**** AVAILABLE DATA ****

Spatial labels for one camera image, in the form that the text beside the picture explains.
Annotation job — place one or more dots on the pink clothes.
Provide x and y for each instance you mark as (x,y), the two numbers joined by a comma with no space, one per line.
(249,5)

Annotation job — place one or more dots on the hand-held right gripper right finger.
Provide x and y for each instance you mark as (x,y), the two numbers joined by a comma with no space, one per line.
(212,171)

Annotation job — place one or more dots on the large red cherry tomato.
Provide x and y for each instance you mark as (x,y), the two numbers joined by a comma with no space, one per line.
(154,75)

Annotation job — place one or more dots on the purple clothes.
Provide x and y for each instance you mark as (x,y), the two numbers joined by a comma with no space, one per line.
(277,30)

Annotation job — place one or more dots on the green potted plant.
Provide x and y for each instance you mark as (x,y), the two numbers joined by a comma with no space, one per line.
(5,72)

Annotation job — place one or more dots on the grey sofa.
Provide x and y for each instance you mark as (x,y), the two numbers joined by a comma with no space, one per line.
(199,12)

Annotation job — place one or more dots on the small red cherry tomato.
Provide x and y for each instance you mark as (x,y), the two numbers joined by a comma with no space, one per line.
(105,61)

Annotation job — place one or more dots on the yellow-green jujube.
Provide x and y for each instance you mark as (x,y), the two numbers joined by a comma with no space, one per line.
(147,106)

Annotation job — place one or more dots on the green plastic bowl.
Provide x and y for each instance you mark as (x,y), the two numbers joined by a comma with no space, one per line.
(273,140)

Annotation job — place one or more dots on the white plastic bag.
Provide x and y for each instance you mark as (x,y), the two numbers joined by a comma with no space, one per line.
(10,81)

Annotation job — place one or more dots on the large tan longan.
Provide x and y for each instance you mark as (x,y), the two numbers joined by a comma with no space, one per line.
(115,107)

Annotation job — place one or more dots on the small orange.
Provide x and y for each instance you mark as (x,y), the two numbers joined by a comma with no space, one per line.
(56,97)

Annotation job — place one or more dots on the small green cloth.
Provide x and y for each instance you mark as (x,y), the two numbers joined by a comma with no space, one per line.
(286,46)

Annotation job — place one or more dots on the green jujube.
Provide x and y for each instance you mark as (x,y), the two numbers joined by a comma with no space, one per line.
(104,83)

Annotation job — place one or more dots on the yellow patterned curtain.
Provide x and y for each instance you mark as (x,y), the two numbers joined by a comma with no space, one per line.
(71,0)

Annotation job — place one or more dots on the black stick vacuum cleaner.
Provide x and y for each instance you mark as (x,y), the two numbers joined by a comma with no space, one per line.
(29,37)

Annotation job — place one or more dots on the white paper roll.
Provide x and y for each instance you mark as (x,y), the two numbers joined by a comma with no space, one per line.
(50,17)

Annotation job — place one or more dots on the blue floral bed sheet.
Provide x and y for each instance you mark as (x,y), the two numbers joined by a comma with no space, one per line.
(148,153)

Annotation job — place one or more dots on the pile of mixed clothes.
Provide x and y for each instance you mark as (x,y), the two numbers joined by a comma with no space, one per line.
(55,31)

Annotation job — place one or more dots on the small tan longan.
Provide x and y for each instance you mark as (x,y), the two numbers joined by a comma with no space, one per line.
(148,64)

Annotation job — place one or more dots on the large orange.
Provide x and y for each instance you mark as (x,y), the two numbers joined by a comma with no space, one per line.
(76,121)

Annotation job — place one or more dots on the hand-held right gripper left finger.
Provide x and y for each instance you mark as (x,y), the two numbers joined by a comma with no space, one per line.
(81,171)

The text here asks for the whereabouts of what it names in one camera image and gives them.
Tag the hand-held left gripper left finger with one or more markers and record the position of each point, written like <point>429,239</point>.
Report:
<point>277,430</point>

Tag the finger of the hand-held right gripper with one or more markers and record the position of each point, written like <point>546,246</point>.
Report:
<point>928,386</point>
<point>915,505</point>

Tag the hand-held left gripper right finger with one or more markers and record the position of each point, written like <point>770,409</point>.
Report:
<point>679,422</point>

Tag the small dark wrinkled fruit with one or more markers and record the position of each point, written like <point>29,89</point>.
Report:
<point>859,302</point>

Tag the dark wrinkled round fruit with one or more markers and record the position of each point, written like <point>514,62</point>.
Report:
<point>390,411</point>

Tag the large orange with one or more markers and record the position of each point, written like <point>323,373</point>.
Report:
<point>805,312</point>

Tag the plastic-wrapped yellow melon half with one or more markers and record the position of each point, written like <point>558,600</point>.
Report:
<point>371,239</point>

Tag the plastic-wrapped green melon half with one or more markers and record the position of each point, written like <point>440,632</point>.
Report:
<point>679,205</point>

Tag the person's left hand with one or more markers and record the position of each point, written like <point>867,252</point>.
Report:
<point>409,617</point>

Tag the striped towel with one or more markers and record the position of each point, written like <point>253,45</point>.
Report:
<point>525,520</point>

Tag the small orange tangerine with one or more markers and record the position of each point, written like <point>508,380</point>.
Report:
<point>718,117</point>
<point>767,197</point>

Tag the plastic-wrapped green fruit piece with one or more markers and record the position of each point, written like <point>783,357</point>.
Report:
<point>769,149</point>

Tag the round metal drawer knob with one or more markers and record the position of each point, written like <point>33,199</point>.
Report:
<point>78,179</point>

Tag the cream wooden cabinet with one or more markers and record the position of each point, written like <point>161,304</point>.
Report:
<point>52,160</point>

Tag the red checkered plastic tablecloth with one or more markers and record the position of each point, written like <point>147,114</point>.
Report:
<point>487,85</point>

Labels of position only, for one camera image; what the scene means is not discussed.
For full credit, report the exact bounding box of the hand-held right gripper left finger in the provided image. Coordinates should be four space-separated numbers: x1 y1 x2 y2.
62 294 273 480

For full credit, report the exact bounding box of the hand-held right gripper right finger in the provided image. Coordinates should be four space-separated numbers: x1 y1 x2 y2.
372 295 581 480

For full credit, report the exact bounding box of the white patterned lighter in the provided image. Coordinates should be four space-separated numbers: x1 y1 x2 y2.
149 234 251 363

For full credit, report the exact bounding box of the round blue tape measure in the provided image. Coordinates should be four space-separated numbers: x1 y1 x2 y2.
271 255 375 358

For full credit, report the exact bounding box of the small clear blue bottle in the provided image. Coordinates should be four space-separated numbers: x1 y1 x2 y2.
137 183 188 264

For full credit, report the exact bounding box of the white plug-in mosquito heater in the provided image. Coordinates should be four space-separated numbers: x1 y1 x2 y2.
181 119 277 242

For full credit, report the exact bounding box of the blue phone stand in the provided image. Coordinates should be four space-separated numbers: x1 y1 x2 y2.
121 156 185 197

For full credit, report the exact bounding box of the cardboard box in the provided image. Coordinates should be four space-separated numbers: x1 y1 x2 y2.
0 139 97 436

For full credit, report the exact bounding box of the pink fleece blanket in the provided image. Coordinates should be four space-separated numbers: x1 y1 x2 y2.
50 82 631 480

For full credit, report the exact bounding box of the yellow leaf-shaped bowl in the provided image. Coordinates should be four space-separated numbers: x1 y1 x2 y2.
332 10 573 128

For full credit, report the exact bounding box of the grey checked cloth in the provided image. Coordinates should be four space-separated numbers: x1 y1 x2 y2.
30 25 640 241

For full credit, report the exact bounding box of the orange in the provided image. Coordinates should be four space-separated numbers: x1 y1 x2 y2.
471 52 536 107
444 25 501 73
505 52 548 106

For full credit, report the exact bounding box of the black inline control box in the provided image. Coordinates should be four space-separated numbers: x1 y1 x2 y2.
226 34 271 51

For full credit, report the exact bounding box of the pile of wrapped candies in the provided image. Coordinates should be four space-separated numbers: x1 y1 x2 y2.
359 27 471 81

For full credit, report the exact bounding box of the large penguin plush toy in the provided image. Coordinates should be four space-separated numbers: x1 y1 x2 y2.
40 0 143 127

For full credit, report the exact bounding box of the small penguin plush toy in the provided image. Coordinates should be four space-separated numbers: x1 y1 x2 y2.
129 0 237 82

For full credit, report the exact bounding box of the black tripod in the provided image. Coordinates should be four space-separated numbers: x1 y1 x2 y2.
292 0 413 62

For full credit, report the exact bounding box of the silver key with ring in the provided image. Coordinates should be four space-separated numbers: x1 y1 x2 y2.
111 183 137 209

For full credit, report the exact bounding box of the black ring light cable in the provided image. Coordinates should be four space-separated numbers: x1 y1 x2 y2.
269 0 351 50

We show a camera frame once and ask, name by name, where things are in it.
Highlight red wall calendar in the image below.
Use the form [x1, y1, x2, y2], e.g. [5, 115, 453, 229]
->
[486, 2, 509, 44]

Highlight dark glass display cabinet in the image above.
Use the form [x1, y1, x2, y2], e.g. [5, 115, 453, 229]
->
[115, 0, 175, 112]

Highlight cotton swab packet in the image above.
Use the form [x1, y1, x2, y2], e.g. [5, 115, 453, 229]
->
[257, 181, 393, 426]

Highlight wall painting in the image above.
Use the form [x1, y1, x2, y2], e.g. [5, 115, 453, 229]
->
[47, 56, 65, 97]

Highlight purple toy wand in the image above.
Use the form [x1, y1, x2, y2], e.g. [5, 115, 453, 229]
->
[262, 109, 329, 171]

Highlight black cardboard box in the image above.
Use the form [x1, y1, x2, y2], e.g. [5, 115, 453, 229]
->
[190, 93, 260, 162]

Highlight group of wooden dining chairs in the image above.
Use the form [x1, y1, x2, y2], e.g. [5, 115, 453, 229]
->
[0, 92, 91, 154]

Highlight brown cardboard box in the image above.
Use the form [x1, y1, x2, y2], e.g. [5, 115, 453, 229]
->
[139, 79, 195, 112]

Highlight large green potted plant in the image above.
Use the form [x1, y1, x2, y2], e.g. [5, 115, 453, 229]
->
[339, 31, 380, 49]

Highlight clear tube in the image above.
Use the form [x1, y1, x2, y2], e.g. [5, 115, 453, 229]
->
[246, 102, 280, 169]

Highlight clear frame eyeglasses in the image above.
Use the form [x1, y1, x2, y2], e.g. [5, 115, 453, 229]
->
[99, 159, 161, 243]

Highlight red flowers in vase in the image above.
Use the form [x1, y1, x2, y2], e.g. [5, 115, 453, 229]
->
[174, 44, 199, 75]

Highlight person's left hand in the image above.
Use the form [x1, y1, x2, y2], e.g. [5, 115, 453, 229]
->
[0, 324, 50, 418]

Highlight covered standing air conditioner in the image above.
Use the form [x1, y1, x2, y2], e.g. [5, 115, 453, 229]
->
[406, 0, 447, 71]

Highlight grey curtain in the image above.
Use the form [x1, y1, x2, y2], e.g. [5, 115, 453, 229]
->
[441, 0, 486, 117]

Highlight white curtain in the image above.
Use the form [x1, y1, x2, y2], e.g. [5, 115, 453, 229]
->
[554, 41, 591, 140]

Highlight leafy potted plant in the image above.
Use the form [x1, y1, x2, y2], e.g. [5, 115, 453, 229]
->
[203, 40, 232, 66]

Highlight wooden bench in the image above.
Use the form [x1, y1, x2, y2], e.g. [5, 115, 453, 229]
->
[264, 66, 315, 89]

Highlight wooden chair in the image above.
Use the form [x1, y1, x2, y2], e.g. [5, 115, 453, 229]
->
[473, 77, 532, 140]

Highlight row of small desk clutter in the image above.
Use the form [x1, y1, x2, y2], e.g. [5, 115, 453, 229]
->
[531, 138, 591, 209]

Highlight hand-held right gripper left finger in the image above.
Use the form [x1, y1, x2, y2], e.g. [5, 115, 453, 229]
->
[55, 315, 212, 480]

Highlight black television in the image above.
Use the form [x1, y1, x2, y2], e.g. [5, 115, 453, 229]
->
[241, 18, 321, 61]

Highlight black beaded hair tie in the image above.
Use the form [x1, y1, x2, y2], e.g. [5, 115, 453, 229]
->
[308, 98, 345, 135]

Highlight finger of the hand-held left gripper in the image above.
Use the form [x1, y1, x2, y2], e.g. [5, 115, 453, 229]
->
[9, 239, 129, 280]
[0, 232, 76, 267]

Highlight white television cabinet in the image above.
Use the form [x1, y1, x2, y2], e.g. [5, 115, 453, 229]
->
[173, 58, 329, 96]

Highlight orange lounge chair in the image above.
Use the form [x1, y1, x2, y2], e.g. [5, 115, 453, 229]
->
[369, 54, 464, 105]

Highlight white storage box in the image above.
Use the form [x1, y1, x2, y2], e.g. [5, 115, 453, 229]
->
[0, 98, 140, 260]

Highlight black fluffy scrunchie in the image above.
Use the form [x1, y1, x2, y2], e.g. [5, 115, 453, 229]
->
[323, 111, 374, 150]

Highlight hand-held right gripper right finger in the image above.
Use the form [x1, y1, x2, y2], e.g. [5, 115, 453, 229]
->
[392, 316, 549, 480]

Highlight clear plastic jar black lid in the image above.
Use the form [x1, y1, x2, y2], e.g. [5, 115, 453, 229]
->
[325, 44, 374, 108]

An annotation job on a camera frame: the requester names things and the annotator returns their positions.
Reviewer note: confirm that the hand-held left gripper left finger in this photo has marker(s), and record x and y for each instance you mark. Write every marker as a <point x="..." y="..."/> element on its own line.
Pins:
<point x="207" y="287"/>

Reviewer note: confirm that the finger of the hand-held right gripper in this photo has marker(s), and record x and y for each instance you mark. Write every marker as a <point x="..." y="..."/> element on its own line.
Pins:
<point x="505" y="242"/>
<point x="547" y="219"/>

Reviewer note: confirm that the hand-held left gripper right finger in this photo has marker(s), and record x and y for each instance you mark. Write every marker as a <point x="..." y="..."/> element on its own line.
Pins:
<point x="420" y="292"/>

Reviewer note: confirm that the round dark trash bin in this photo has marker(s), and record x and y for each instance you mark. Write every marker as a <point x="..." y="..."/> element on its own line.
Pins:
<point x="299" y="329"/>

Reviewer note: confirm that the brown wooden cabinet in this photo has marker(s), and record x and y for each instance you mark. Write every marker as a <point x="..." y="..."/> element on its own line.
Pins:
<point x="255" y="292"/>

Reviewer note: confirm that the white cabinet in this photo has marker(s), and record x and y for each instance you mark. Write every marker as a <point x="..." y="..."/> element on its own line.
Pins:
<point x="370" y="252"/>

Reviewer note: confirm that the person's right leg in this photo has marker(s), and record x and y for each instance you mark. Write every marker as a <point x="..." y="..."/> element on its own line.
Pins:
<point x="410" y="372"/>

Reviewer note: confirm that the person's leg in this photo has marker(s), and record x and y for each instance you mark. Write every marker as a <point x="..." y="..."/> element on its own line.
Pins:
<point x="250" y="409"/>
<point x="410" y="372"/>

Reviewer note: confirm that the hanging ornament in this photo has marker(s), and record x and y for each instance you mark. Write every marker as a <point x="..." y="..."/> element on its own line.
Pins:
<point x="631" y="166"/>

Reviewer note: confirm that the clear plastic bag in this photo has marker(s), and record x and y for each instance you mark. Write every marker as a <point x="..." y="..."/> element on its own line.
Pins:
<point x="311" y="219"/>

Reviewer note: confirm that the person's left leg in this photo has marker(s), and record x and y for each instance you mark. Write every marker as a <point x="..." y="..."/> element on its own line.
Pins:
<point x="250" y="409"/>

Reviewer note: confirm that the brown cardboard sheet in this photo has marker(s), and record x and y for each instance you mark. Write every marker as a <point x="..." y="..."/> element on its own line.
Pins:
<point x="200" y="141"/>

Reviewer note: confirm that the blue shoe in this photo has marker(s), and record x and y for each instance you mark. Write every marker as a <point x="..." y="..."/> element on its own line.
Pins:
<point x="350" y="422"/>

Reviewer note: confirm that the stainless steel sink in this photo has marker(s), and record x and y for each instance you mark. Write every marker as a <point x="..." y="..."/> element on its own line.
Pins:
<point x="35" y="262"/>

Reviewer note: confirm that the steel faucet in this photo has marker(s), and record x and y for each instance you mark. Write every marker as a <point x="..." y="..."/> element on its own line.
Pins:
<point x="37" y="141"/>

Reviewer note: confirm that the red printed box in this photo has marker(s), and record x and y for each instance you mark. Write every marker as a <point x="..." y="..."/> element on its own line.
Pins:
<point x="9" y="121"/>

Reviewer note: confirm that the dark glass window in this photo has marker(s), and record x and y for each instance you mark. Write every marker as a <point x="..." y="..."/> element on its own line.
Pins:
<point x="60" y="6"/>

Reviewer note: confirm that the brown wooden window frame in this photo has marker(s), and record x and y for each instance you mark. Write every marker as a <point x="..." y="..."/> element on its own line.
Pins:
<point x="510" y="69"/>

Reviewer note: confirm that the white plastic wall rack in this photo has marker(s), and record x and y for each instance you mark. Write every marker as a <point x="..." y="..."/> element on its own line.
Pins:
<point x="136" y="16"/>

****

● TASK STATEMENT
Your reply must consist solely of the number of lines in the listing above that include the word "wooden".

● RESPONSE TO THIS EXERCISE
6